Konzerthaus: Chopin, ohne Einschmeicheln
Kirill Gerstein machte aus einem Klassikschlagerprogramm einen Abend höchster Konzentration.
Kaum zu glauben, dass das schon fast wieder ein Jahrzehnt her ist: Kirill Gersteins zutiefst ergreifender „Enoch Arden“mit Bruno Ganz im Mozart-Saal, oder seine Richard-Strauss-Burleske im Saal nebenan, überraschend subtil und wunderbar atmend. Höchste Zeit, ihm wieder zu lauschen, diesmal als alleinig Ausführendem in einem Klavierabend im halbwegs ordentlich gefüllten Mozart-Saal. Was kann ein Pianist, der aus solch eher unpopulären Werken Meisterwerke herauskitzelt, erst mit relativen Schlagern von Chopin, Schumann oder Kreisler machen?
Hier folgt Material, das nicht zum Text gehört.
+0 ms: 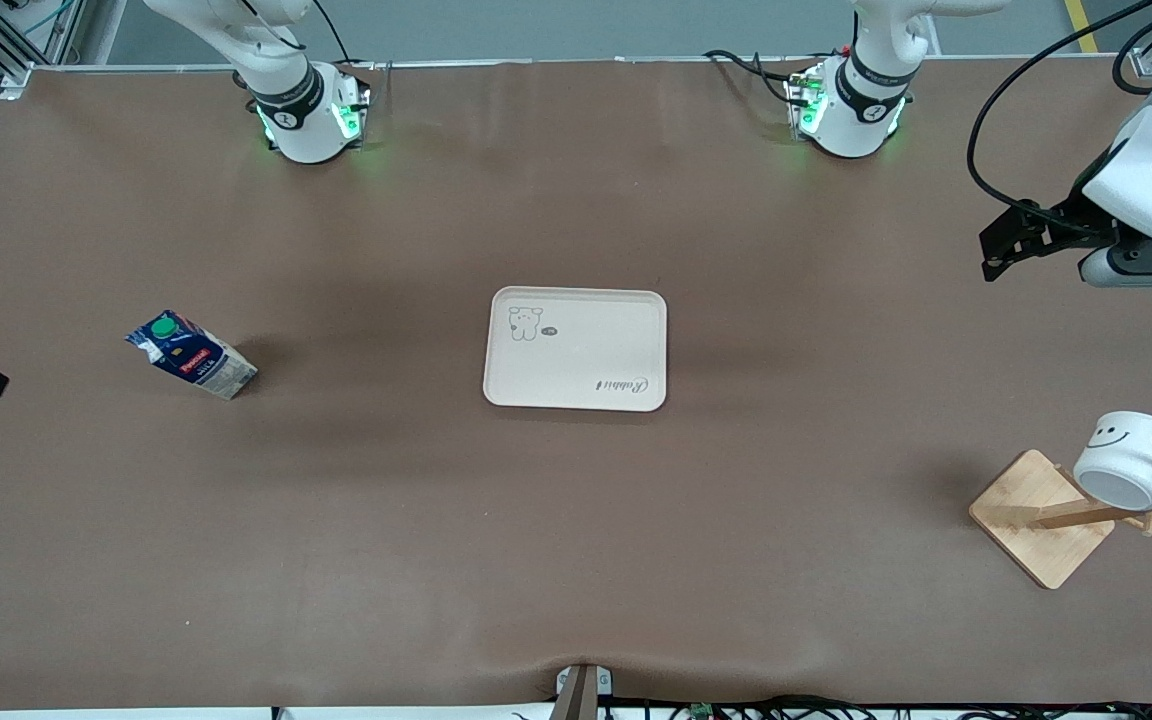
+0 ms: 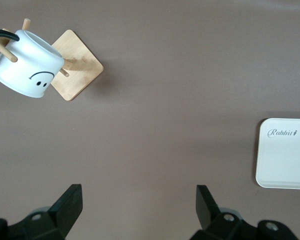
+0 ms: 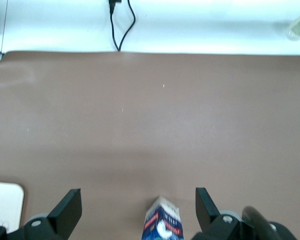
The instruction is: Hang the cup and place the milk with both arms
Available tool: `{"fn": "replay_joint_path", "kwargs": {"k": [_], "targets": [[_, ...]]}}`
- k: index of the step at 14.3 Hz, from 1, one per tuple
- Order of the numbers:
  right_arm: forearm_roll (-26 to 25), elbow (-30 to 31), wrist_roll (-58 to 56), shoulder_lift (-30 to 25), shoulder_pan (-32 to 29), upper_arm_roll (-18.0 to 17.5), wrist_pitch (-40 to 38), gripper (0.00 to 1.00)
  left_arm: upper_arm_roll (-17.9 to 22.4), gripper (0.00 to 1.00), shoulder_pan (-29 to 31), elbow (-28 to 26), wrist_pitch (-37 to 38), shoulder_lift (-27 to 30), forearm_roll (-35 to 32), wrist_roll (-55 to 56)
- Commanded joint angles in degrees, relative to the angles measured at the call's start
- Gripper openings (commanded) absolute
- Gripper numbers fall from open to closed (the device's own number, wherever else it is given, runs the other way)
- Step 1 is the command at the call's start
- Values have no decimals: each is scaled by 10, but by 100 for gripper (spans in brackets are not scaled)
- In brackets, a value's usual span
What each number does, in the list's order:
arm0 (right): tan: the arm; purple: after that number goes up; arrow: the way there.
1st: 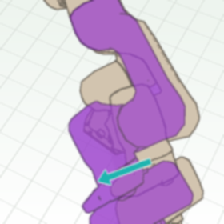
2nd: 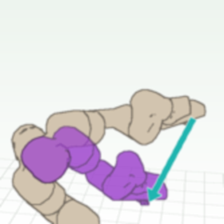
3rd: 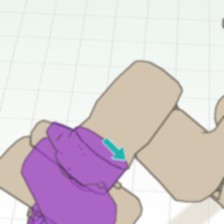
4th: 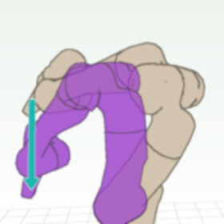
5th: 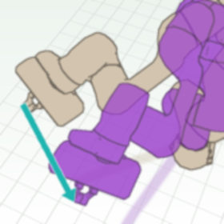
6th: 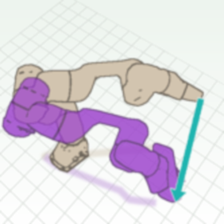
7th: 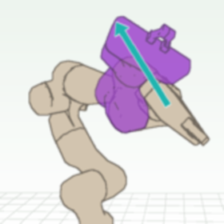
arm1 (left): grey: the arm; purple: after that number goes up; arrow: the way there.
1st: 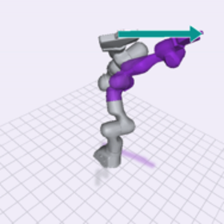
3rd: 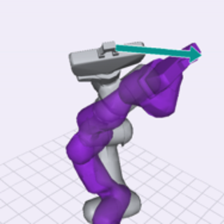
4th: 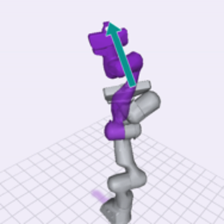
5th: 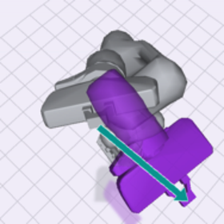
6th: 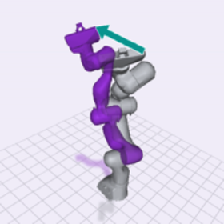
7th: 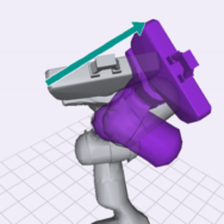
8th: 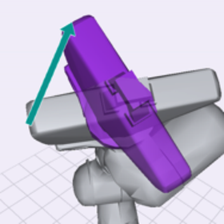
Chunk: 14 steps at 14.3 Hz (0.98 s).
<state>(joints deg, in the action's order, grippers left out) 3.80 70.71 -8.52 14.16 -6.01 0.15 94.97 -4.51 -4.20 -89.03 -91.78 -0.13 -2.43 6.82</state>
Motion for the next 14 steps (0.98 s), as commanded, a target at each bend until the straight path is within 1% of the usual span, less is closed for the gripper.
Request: {"fn": "replay_joint_path", "kwargs": {"k": [1, 2, 3, 5, 6, 7, 9, 10, 11, 14], "targets": [[8, 18, -11, -30, -7, 3, -106, 100, 2, 100, 2, -7, -2, 8, 14, -8], [9, 51, -14, -53, -11, 3, -116, 100, 2, 100, 2, -6, -2, 8, 14, -9], [9, 96, -31, -90, -12, 4, -112, 100, 3, 100, 3, -7, -2, 9, 14, -15], [5, 189, -53, -157, -8, 4, -72, 100, 3, 100, 2, -9, -1, 11, 14, -20], [-4, 210, -53, -170, -8, 3, -67, 100, 3, 100, 3, -8, 1, 11, 14, -21], [-20, 217, -53, -171, -10, 3, -69, 100, 3, 100, 3, -9, 2, 11, 14, -22], [-41, 211, -55, -171, -6, 0, -67, 100, 6, 100, 3, -8, 4, 11, 14, -32], [-63, 207, -55, -172, 7, -4, -73, 100, 6, 100, 9, -7, 6, 11, 14, -32], [-71, 197, -48, -171, 20, -7, -75, 100, 6, 100, 20, -6, 6, 11, 14, -33], [-63, 156, -49, -164, 14, -3, -81, 100, 5, 100, 24, -4, 6, 11, 15, -36]]}}
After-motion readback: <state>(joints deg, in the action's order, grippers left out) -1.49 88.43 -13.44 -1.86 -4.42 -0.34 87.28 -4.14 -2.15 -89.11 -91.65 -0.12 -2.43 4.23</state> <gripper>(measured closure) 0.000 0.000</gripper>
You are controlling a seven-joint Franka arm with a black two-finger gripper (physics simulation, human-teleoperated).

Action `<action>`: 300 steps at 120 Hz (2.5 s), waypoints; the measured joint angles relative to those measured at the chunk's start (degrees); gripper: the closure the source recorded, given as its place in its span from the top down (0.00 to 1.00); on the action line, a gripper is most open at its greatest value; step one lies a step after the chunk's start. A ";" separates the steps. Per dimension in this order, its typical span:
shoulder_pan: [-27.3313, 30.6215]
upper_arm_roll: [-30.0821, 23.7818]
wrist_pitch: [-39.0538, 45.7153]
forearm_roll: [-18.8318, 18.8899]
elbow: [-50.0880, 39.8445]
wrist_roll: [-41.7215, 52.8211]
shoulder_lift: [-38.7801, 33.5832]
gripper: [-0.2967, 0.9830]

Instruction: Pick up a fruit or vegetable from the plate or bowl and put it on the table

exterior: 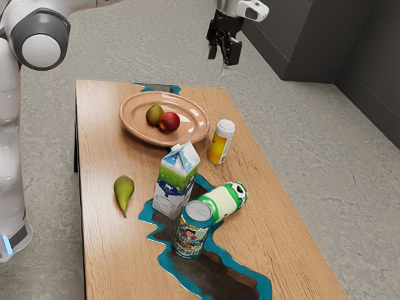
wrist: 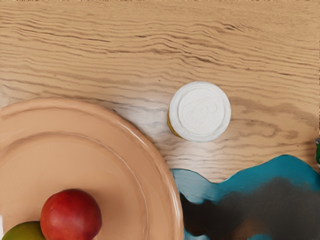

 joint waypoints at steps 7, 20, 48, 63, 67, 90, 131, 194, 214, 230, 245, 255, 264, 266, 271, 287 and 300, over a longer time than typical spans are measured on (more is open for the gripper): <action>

Nun, es klang zumindest anders, als die unterbewusste Erwartung es wohl vorgab. Sein Chopin, ob in dem Spätwerk der Polonaise-Fantaisie Op. 61, der f-Moll Fantaisie Op. 49 oder dem durch Rubato entwalzten Grande Valse brilliante Op. 42, war von ungeheurer Zerrissenheit geprägt, frakturiert, sich in Einzelteile auflösend, die großer Konzentration bedurften, um der auf einmal gar nicht mehr einschmeichelnden Musik folgen zu können.
Die Polonaise-Fantaisie ist zugegebenermaßen von Haus aus kein pflegeleichtes Stück – und entsprechend war der Schritt zur letzten Nocturne von Fauré (Nr. 13, Op. 119) nicht groß. Normalerweise treffen sich die beiden Komponisten auf einer romantischen Ebene. Bei Gerstein trafen sich die beiden Komponisten in der Moderne und die pointillistische Nocturne rückte eher in Richtung Alban Berg: Dazu dunkel, bedrohlich, chromatisch wild, dem Entstehungsjahr 1921 gänzlich entsprechend.
Vieles schien erkämpft
Auch der Faschingsschwank aus Wien – Robert Schumanns Hymne für alle in Wien lebenden Deutschen, die schon einmal gefragt worden sind, ob sie es hier schön finden und wann sie wieder zurückfahren – ist von Natur aus nicht lustig. Aber gleich so durchtrieben, jede natürliche Agogik vermeidend, jede Erwartungshaltung untergrabend?
So vieles an diesem Abend schien erkämpft und introspektiv, grüblerisch, höchst animiert, aber irgendwie innerlich leblos wie Totentanz. So auch die LisztPolonaise vor der Halbzeit, Kreisler-Rachmaninoffs „Liebesleid“(ohne Freud) oder die zwei grabgesanggleichen armenischen „Tänze“von Komitas Vardapet der Zugabe. Da blieb es als heiterem Lichtblick inmitten des unerwarteten Dunkels dem ebenfalls viel zu selten zu hörenden Francis Poulenc überlassen, mit seinen, Ernst und Humor mühelos verschmelzenden, „Drei Intermezzi“dem Publikum einen Kicherer zu entlocken.